Phosphate mobilisers

Phosphate is one of the most important plant nutrients and the one trapped most easily in the soil. Although academics still argue, some believe that only 10–15% of the applied phosphate is available to crops. This property is alarming as phosphate stock is limited worldwide, and 70% of the reserves are in China, Russia, Morocco and America. Since this mineral is embedded so easily, large quantities of it are available in soil built up over the years. However, the question remains how to mobilise it, and this is where bacteria and fungi come up.

Studies have found that phosphate can be mobilised successfully by bacteria in the genera Bacillus and Pseudomonas and fungi in the genera Aspergillus, Trichoderma and Penicillium – with fungi generally doing better. A long-term study in America about the various locations of the product JumpStart (Penicillium bilaiae) found that yields increased substantially in 72% of the small and 80% of large trial plots. Crop yield in small and large plots were 1.8% and 3.5% higher, respectively. The study found no substantial pH effect. There was also no difference between seed treatment or band placement; however, it was found that the impact of fungi was bigger in soil with higher phosphorus levels.

In addition to bacteria and fungi, some studies show that mycorrhizal fungi (SMF) make phosphates available to crops. SMF forms a network of fungal threads that interact with most of the plant roots. It was also found that it helps plants with, among others, the absorption of plant nutrients, defence against pathogens and handling abiotic stress. Research about the efficacy of mycorrhizal treatment is still limited.

Does it work?

From the research, it is clear that biofertiliser can work, but more importantly, it does not always work. According to Mr Casper Brink from Sporatec at Stellenbosch University, it can be attributed to various factors.

One of them is the carbon dioxide levels and microbial activity of the soil before it is applied. It is high already; the applied organisms will struggle to compete with the existing organisms in the soil. The opposite will also be true for soil with very high carbon levels within which the applied organisms will struggle to survive.

Furthermore, the formulation and viability of the microbes in the product play a role because many lessons should still be learnt to utilise it optimally. Using Rhizobia as an example took more than a century from its discovery to perfecting the cultivation, storing, and application. One should also take into account

Since the microbes’ operation is crop and even strain-specific, huge differences exist between the respective strains (cultivar or race in stock terms).To use Rhizobium as an example again: Soygro increases and distributes a specific Rhizobium strain as WB74/USDA122. For this reason, it is vital to make use of tested and registered products.

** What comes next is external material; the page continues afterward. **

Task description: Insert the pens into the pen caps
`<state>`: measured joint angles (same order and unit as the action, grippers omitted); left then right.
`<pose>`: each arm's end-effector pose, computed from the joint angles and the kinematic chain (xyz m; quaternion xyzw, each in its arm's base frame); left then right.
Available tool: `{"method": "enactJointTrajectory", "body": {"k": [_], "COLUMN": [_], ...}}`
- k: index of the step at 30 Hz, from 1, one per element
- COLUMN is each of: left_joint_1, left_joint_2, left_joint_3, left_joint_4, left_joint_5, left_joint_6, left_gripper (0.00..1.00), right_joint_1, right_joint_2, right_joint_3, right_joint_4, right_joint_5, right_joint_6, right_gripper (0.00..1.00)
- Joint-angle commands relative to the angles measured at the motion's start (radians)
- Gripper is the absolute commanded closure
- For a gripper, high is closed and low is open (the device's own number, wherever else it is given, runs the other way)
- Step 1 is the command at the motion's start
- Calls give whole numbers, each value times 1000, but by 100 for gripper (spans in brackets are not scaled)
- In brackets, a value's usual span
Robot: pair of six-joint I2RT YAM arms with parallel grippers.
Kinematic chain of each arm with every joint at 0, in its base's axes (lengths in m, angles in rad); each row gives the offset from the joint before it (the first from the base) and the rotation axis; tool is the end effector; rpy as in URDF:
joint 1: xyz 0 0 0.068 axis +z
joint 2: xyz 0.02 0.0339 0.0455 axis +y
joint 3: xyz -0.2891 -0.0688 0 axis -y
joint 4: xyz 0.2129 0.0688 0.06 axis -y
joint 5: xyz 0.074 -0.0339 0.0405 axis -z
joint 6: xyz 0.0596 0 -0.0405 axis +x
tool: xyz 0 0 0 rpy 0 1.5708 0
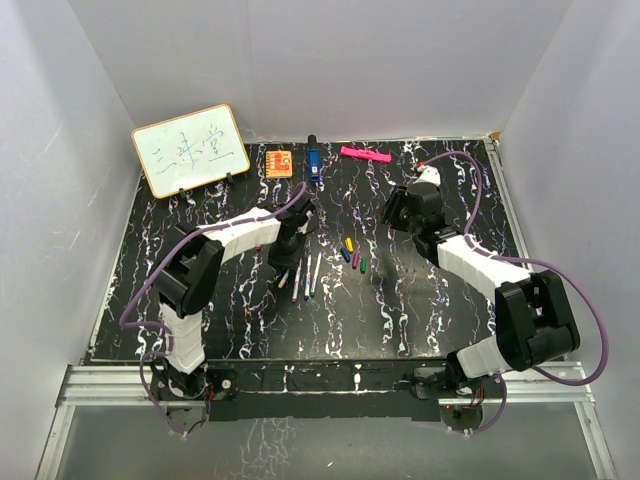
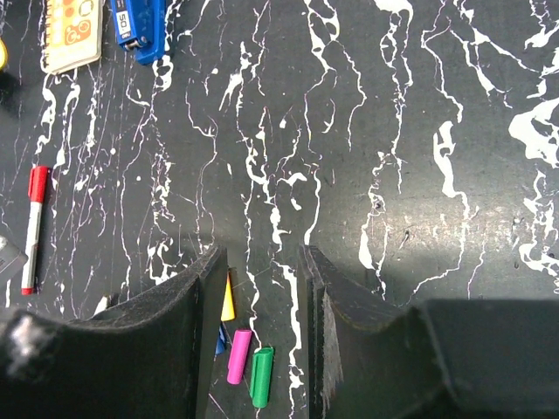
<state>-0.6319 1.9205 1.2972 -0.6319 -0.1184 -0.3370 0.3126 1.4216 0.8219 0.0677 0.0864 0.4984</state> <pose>0.3013 -0.2119 0.1829 0.1356 0.9765 -0.0214 0.1660 0.2886 0.0879 0.2611 0.1018 0.8616 0.1612 0.4705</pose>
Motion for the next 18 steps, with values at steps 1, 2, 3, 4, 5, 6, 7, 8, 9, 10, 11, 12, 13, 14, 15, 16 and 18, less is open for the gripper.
{"method": "enactJointTrajectory", "body": {"k": [1,2,3,4,5,6,7,8,9,10,11,12,13,14,15,16,18], "left_joint_1": [12,16,17,20,20,20,20,19,20,20,20,20,20,20,20,20,20], "left_joint_2": [42,47,54,62,68,75,86,93,97,102,106,109,110,110,111,116,125], "left_joint_3": [19,24,29,36,41,46,51,55,57,59,60,58,57,56,56,56,58], "left_joint_4": [-71,-71,-74,-77,-81,-83,-88,-90,-91,-90,-88,-84,-80,-76,-72,-70,-67], "left_joint_5": [5,14,19,22,22,25,29,34,40,45,48,54,60,65,69,71,70], "left_joint_6": [46,51,56,62,67,73,77,81,85,88,92,94,97,99,101,103,108], "left_gripper": [72,73,74,74,75,75,75,75,74,73,71,70,69,69,69,68,68], "right_joint_1": [-4,-4,-5,-4,-4,-5,-4,-4,-4,-4,-4,-5,-4,-4,-4,-4,-5], "right_joint_2": [7,6,3,1,-2,-3,-5,-6,-7,-8,-7,-8,-9,-9,-10,-10,-10], "right_joint_3": [58,57,57,57,57,57,57,57,56,55,55,55,56,56,54,54,52], "right_joint_4": [7,7,7,6,6,6,6,6,6,6,7,9,10,12,14,15,18], "right_joint_5": [-10,-10,-11,-8,-8,-7,-6,-6,-4,-5,-4,-5,-6,-6,-8,-10,-11], "right_joint_6": [-5,-4,-3,-4,-4,-4,-4,-4,-4,-3,-3,-3,-3,-2,-1,-1,-1], "right_gripper": [65,65,65,65,64,64,64,65,64,64,65,65,64,64,64,64,64]}}
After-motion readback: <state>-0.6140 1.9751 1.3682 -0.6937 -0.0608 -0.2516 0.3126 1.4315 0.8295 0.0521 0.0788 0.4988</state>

According to Brink, it is difficult to identify specific species or strains in the soil. They are currently using a DNA fingerprint method to determine the diversity and activity of bacterial and fungal species. The species can be compared before and after treatment to determine if it impacted the diversity and activity.

What to do now?

Before conclusions are drawn about using biofertiliser, you have to remind yourself of your work scale. It is estimated that in 1 g of soil, there are more than 10 000 000 000 bacterial and fungal organisms, which means one cubic metre of soil will contain 1.5 million times the number of organisms, assuming that the bulk density of soil is 1.5.

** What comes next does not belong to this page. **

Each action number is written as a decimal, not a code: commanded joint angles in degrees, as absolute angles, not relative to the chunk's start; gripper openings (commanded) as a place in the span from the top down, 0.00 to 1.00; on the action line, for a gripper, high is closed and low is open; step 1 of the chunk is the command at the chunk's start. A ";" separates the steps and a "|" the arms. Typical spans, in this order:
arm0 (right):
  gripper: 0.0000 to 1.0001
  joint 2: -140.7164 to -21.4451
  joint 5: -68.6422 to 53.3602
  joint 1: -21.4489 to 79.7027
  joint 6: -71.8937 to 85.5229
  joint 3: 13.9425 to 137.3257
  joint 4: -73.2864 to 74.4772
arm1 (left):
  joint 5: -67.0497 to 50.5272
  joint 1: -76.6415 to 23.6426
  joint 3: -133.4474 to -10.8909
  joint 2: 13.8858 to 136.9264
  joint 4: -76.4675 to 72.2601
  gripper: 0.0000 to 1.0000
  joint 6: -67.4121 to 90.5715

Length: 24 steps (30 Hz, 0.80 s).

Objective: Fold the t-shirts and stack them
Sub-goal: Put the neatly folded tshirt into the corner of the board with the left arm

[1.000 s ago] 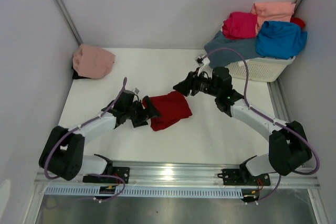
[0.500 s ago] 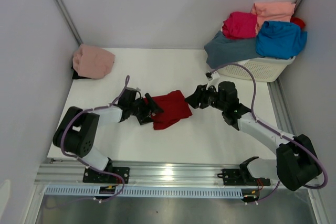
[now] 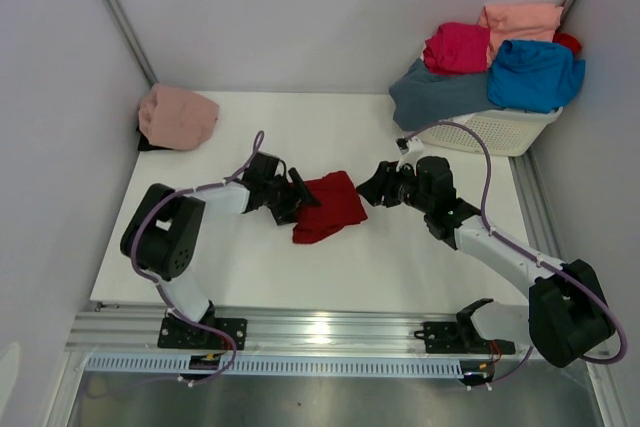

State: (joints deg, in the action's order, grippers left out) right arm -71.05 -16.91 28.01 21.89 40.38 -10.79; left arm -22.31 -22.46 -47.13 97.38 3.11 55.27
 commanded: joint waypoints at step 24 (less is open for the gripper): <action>0.46 -82.00 2.46 25.75 28.12 46.67 -0.70 | -12.48 -34.28 -67.33 113.46 22.94 0.64 45.09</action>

Just think about the amount of diversity in 1 cubic metre of soil, among species and within species adapted for a specific area, crop or tillage practice. Producers will, for example, tell you that they farm with Bonsmaras, but these are Bonsmaras that have been adapted for their area.

That biofertiliser can and will have an impact is inevitable. However, much research must still be done to understand better which organisms from which strain, under which soil conditions, crops and tillage practices will be best suited for a farm in a specific area.